WORK ORDER —
Look through the material below and show every line with the word "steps".
+++++
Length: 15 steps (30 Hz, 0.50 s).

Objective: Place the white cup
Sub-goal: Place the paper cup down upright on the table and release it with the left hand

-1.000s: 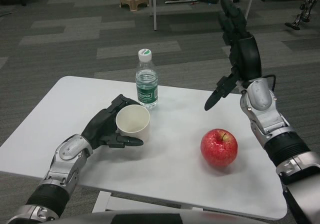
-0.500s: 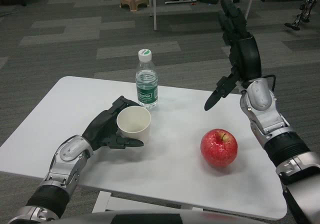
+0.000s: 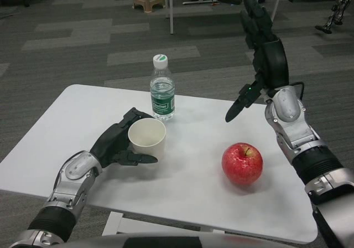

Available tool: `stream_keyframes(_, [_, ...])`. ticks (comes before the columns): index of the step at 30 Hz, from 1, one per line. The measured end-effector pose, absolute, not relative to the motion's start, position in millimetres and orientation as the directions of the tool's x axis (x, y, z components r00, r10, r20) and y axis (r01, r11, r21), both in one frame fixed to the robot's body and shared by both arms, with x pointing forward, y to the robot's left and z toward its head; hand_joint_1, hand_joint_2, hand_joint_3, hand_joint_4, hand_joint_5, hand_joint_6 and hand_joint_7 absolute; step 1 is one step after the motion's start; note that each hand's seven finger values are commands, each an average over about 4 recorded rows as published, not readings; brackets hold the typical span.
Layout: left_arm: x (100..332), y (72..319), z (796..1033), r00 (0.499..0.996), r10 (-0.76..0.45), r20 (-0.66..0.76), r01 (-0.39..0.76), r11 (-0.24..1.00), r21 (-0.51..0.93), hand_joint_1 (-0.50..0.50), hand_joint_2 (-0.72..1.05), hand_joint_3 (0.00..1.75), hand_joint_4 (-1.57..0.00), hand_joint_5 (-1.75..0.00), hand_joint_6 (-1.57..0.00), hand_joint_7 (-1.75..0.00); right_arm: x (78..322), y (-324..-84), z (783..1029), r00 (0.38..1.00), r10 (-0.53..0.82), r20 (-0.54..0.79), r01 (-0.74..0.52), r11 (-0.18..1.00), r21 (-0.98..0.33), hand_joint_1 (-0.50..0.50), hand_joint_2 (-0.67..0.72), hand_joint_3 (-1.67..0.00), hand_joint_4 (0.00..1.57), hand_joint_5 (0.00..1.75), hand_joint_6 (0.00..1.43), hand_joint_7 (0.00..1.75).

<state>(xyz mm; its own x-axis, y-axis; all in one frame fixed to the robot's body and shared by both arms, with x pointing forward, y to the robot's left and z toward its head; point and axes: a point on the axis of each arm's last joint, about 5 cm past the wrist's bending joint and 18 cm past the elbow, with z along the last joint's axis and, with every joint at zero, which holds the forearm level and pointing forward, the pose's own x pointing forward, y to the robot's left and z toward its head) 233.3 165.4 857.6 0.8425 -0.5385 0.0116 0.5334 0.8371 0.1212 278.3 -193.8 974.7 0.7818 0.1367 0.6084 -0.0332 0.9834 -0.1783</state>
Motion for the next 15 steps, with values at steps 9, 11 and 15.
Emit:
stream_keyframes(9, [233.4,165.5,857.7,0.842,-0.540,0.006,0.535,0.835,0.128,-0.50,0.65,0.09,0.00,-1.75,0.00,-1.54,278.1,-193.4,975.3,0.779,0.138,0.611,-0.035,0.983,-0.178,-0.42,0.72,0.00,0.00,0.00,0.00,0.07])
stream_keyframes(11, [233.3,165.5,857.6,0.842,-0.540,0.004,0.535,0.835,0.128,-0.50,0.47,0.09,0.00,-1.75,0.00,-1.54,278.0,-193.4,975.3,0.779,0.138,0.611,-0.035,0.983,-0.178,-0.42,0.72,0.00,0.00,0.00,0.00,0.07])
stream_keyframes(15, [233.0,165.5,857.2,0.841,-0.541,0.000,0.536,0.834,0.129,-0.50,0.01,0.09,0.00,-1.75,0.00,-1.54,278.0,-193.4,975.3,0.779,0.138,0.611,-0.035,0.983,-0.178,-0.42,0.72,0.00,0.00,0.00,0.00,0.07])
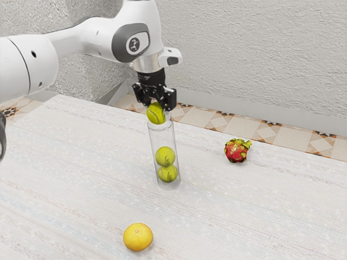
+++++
EXERCISE OUTPUT —
Length: 15 steps (30 Hz, 0.50 s).
Motion for the next 15 steps, with values at steps 9, 11 and 15.

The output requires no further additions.